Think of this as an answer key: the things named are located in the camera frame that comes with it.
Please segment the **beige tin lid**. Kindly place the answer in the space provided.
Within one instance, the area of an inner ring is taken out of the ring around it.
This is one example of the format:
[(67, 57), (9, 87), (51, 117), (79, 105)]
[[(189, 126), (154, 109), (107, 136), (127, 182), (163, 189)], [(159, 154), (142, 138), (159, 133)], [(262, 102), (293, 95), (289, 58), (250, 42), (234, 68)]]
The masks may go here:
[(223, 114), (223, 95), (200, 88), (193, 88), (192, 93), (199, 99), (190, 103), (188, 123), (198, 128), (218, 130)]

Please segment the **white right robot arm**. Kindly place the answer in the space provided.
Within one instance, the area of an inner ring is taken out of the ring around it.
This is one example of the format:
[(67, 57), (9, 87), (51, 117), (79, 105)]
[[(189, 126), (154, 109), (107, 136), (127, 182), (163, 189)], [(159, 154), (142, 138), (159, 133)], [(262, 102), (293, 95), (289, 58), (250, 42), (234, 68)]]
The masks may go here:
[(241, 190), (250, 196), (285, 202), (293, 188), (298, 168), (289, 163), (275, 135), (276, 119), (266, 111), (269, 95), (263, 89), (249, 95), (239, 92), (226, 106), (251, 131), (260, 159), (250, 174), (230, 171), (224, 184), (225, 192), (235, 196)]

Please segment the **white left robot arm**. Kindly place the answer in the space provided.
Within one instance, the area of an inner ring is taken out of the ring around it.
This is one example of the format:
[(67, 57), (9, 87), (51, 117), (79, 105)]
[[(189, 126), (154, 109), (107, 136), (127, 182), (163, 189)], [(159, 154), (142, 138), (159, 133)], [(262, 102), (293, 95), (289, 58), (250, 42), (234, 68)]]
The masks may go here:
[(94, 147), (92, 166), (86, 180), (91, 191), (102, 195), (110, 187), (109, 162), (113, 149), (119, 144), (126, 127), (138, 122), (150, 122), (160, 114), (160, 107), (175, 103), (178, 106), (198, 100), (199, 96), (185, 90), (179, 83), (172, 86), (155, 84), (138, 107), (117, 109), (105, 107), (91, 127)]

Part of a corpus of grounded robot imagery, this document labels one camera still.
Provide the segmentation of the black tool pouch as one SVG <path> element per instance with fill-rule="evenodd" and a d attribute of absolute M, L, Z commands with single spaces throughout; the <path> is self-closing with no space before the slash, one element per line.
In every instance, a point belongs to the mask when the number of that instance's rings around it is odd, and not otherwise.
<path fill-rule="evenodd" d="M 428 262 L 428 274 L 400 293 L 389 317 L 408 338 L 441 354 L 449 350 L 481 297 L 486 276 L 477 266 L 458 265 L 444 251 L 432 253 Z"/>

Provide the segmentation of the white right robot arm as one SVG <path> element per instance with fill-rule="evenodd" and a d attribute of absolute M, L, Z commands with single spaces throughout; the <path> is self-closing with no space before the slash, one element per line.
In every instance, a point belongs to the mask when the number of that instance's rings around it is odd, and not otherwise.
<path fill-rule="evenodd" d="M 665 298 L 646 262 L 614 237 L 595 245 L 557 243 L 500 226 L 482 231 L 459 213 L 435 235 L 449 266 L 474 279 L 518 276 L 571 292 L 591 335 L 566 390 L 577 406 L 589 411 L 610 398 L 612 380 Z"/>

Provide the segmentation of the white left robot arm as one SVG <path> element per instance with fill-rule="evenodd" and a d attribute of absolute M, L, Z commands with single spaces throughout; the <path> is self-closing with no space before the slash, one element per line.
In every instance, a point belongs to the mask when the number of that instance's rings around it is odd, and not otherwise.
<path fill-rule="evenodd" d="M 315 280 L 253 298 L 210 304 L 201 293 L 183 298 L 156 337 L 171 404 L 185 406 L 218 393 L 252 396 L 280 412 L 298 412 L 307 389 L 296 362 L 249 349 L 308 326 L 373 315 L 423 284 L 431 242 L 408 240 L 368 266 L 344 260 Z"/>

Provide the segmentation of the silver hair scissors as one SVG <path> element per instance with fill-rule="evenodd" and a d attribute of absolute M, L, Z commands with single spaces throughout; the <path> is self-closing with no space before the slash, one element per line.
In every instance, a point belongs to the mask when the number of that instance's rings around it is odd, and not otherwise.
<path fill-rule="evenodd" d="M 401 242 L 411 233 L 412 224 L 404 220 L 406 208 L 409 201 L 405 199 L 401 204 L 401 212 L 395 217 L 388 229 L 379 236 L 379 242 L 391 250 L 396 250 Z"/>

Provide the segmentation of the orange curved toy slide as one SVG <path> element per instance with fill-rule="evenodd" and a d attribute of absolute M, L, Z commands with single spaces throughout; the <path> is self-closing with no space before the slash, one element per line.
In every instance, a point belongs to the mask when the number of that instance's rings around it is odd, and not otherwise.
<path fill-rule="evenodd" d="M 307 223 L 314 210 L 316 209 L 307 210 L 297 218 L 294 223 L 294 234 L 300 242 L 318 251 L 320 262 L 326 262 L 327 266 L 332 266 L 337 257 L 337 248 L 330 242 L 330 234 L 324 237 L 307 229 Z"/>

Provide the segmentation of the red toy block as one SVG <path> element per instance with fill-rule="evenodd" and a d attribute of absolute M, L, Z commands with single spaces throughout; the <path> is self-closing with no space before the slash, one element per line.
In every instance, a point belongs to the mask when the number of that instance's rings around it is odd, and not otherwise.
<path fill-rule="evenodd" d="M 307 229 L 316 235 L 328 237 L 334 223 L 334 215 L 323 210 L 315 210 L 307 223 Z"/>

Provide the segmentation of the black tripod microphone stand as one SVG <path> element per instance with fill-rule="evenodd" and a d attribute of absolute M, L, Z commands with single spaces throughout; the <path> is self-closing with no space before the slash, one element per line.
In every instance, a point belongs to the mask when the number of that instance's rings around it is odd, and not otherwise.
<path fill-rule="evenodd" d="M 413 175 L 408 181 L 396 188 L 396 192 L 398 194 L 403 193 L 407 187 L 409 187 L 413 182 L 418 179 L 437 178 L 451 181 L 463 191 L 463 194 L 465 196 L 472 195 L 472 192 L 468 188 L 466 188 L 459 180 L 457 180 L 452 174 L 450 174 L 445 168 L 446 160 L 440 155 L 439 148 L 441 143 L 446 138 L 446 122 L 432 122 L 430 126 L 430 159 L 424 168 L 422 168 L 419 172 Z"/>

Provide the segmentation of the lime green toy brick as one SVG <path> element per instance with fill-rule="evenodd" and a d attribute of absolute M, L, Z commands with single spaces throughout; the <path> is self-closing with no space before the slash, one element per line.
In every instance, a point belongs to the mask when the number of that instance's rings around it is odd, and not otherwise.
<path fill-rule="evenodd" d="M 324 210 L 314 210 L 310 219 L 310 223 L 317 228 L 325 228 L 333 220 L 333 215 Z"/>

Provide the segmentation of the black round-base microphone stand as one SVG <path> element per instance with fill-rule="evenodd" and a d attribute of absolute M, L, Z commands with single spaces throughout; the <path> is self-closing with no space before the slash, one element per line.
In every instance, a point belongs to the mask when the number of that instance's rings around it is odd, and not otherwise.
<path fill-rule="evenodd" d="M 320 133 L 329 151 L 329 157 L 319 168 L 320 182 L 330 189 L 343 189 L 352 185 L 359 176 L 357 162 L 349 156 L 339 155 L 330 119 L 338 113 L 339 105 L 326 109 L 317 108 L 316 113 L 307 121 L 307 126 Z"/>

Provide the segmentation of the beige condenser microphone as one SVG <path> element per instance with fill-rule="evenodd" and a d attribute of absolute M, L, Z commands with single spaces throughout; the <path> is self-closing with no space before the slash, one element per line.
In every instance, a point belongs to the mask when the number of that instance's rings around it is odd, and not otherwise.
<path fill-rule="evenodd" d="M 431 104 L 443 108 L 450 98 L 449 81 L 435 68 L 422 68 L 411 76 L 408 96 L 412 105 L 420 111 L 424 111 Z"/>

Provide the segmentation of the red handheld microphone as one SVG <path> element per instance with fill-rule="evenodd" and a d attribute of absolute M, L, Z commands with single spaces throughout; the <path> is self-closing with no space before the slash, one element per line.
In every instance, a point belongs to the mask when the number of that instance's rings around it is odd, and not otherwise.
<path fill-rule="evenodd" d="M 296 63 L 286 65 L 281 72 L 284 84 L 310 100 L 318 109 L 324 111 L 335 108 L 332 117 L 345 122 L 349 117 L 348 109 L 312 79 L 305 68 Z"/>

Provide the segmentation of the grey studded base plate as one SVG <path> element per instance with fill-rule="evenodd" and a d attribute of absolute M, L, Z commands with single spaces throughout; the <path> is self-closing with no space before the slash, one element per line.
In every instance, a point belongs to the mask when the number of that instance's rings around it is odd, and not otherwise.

===============

**WHAT IS NEEDED**
Copy out every line from the material above where the string "camera" turns up.

**RESPONSE TO THIS TASK**
Think of this as an answer key: the things named are located in the camera frame that comes with it.
Part of a corpus of grounded robot imagery, this document labels one camera still.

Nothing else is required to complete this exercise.